Aim of the task
From the data below, repeat exactly the lines from the line with "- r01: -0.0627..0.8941" to the line with "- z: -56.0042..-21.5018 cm", both included.
=== Begin Enclosure ===
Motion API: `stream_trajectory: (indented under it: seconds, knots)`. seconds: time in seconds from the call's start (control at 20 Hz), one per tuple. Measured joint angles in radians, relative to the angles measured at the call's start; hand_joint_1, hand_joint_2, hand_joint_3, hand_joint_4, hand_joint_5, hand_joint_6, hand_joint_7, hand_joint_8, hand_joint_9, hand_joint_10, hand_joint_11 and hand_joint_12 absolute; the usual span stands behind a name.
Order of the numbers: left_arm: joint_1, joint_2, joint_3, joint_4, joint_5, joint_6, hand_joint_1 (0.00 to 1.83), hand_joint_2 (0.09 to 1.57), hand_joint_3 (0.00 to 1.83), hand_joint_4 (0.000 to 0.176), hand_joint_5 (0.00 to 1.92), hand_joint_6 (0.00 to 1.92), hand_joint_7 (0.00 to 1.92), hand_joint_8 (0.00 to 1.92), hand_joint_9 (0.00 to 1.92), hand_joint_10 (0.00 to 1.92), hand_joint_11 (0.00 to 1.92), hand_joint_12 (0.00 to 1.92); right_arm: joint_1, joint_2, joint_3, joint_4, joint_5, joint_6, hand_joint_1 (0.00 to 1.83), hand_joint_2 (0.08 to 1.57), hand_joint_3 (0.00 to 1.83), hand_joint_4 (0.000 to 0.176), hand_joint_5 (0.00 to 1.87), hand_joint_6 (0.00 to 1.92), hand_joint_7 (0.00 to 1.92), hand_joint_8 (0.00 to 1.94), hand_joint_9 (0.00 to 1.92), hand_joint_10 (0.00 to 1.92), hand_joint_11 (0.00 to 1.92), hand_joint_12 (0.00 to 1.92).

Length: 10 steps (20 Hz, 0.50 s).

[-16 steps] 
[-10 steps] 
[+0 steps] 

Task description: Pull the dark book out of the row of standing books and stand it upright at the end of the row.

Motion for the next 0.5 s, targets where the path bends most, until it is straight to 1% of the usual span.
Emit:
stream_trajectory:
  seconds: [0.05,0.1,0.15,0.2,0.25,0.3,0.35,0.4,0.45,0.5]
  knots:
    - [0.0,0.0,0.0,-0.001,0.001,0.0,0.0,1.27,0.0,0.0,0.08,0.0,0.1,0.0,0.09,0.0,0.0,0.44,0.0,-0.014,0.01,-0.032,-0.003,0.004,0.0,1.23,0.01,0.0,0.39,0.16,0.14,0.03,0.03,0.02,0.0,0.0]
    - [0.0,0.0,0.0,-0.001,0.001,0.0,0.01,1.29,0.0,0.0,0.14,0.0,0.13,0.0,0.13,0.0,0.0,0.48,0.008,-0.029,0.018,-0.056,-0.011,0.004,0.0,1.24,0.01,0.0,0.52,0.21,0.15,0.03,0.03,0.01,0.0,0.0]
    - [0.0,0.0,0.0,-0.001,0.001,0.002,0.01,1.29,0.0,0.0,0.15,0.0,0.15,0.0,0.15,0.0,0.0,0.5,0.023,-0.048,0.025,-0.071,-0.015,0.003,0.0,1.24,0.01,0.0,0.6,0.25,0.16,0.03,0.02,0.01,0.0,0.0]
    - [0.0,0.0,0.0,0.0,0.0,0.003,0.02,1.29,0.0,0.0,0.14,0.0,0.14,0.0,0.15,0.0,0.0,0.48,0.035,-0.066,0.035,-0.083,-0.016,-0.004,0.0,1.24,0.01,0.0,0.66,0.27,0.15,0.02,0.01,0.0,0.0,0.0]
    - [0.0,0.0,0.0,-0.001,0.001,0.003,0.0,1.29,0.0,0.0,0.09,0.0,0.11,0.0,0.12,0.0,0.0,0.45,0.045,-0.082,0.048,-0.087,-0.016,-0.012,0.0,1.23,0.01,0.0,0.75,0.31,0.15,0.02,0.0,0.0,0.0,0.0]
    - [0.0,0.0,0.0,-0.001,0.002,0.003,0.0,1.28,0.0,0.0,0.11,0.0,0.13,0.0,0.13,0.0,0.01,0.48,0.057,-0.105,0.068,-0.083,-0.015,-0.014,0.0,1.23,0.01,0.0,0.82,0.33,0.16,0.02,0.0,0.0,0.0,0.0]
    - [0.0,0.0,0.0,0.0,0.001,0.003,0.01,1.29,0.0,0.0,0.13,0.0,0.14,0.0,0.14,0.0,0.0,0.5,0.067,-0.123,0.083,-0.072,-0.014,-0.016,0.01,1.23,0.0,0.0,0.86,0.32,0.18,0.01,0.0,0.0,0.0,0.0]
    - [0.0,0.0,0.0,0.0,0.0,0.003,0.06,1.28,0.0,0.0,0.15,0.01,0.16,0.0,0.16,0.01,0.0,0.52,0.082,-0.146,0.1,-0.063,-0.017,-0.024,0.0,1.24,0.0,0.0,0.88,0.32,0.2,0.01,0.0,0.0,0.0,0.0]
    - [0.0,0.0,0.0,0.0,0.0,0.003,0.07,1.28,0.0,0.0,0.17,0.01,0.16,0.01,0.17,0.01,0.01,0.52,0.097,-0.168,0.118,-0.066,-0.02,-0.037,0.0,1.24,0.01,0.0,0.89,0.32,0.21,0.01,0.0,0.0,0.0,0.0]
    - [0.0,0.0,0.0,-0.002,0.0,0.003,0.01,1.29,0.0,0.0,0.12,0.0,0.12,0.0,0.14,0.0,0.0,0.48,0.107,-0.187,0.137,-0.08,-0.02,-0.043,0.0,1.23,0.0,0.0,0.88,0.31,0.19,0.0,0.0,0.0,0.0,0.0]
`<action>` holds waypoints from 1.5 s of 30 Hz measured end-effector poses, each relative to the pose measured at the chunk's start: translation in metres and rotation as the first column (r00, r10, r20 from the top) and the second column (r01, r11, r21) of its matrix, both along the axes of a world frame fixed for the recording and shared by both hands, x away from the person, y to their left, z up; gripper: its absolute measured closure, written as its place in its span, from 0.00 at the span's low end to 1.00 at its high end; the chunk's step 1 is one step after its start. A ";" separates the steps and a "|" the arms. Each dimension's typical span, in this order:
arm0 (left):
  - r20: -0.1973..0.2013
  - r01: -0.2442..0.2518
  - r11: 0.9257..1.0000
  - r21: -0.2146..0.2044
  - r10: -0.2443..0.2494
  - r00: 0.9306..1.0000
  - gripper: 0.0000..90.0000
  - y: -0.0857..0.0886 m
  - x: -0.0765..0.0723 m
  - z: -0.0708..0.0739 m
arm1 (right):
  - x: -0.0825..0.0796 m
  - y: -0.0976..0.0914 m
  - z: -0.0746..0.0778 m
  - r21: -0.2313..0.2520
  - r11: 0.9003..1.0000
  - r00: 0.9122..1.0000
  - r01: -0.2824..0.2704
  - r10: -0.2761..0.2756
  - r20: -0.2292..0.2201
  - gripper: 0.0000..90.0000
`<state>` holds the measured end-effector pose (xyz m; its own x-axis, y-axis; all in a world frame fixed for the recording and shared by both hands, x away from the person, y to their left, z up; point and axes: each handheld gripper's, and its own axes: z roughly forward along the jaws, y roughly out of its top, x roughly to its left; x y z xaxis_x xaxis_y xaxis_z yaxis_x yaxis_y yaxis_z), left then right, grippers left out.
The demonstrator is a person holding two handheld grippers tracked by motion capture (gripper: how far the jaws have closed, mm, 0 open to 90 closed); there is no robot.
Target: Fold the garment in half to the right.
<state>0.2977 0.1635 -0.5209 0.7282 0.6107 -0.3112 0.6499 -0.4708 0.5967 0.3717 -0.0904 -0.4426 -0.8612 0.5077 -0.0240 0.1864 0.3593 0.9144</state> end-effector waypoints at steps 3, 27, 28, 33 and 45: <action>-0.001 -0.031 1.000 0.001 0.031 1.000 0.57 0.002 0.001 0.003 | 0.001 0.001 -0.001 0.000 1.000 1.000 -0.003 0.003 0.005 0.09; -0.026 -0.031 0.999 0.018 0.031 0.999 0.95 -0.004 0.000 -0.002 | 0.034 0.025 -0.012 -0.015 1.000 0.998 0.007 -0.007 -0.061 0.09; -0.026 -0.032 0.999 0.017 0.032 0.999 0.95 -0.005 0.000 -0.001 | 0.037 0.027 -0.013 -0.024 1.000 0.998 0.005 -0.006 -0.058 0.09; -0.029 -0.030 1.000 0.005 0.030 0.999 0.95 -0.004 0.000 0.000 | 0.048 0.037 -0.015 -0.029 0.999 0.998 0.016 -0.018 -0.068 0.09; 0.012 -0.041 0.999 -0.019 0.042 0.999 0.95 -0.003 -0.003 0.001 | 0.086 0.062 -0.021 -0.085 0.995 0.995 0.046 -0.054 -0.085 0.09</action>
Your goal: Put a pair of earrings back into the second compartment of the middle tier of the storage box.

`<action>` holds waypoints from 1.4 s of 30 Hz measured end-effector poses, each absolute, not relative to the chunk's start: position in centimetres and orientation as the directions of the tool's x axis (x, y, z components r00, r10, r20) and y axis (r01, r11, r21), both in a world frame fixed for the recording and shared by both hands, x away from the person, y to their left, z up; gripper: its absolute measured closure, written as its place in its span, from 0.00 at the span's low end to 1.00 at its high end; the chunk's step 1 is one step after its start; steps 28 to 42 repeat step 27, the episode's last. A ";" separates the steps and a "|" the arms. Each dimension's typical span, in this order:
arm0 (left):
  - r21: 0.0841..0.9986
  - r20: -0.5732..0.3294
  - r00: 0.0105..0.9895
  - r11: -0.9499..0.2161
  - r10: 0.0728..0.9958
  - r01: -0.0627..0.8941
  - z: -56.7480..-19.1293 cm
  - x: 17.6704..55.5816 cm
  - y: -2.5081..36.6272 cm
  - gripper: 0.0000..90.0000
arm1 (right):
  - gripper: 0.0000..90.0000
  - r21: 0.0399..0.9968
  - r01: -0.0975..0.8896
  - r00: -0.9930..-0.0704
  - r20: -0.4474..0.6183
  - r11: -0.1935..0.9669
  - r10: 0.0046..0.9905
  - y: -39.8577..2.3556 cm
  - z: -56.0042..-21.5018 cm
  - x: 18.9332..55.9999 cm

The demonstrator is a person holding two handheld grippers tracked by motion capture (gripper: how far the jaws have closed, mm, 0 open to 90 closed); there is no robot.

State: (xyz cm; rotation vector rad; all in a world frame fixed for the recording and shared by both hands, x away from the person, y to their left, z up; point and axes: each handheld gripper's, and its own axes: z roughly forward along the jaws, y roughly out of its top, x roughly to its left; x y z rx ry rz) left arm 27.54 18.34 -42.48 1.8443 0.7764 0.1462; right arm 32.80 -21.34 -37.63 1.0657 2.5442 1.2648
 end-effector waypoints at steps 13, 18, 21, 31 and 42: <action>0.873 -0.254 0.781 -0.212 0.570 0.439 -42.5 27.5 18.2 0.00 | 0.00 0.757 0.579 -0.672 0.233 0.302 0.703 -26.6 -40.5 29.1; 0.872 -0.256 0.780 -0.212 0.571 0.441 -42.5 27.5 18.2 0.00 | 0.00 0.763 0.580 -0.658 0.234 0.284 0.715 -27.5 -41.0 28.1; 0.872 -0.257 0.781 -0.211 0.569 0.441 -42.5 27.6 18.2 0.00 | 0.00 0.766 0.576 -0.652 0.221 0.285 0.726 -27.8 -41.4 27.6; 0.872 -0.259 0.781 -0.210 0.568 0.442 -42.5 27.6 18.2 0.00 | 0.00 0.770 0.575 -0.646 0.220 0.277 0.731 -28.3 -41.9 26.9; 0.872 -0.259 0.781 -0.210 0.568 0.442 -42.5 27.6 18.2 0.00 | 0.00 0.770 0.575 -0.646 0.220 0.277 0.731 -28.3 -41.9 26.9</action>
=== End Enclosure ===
Exercise solution
  - r01: -0.0627..0.8941
  - z: -56.7480..-19.1293 cm
  - x: 17.6704..55.5816 cm
  - y: -2.5081..36.6272 cm
  - gripper: 0.0000..90.0000
arm1 (right):
  - gripper: 0.0000..90.0000
  - r21: 0.0399..0.9968
  - r01: -0.0975..0.8896
  - r00: -0.9930..-0.0704
  - r20: -0.4474..0.6183
  - r11: -0.1935..0.9669
  - r10: 0.0046..0.9905
  - y: -39.8577..2.3556 cm
  - z: -56.0042..-21.5018 cm

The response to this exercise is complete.